Open and run CENG403_THE3_Part1.ipynb
directly in Jupyter Notebook or Google Colab. Follow the instructions and cells sequentially to understand and execute the code.
Implement and train a CNN using PyTorch, including defining the network architecture, training the model, and evaluating its performance.
- Import the Modules: Importing necessary Python libraries and PyTorch modules.
- Building the CNN: Defining the architecture of the CNN.
- Training the CNN: Training the CNN on a dataset.
- Evaluating the Model: Evaluating the performance of the trained model.
Open and run CENG403_THE3_Part2.ipynb
directly in Jupyter Notebook or Google Colab. Follow the instructions and cells sequentially to understand and execute the code.
Adapt and finetune a ResNet18 model, pretrained on ImageNet, for the CIFAR10 dataset. This includes loading the pretrained model, modifying it for CIFAR10, and training the modified model.
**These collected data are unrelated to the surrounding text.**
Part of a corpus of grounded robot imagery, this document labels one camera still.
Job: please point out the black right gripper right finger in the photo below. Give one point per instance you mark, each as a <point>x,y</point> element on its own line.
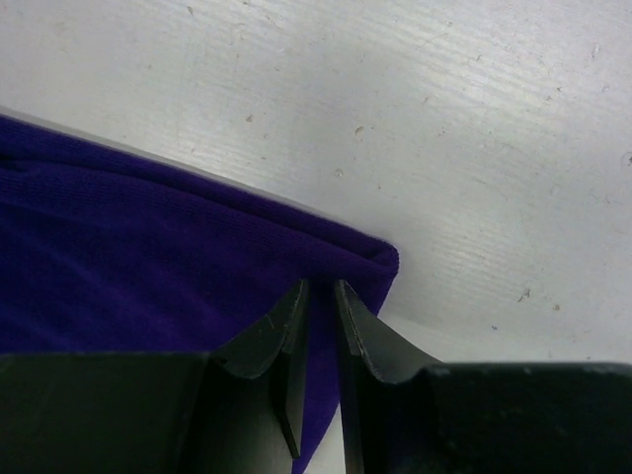
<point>404,411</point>

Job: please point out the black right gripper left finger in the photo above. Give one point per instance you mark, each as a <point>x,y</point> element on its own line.
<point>238,409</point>

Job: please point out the purple towel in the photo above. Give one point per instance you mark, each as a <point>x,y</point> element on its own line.
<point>102,250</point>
- Download and Test Pretrained ResNet18: Downloading and testing the pretrained ResNet18 model.
- Adapting ResNet18 for CIFAR10: Modifying the model architecture to suit the CIFAR10 dataset.
- Finetuning the Model: Training the adapted model on CIFAR10.
- Evaluating the Model: Evaluating the performance of the finetuned model.
Open and run CENG403_THE3_Part3.ipynb
directly in Jupyter Notebook or Google Colab. Follow the instructions and cells sequentially to understand and execute the code.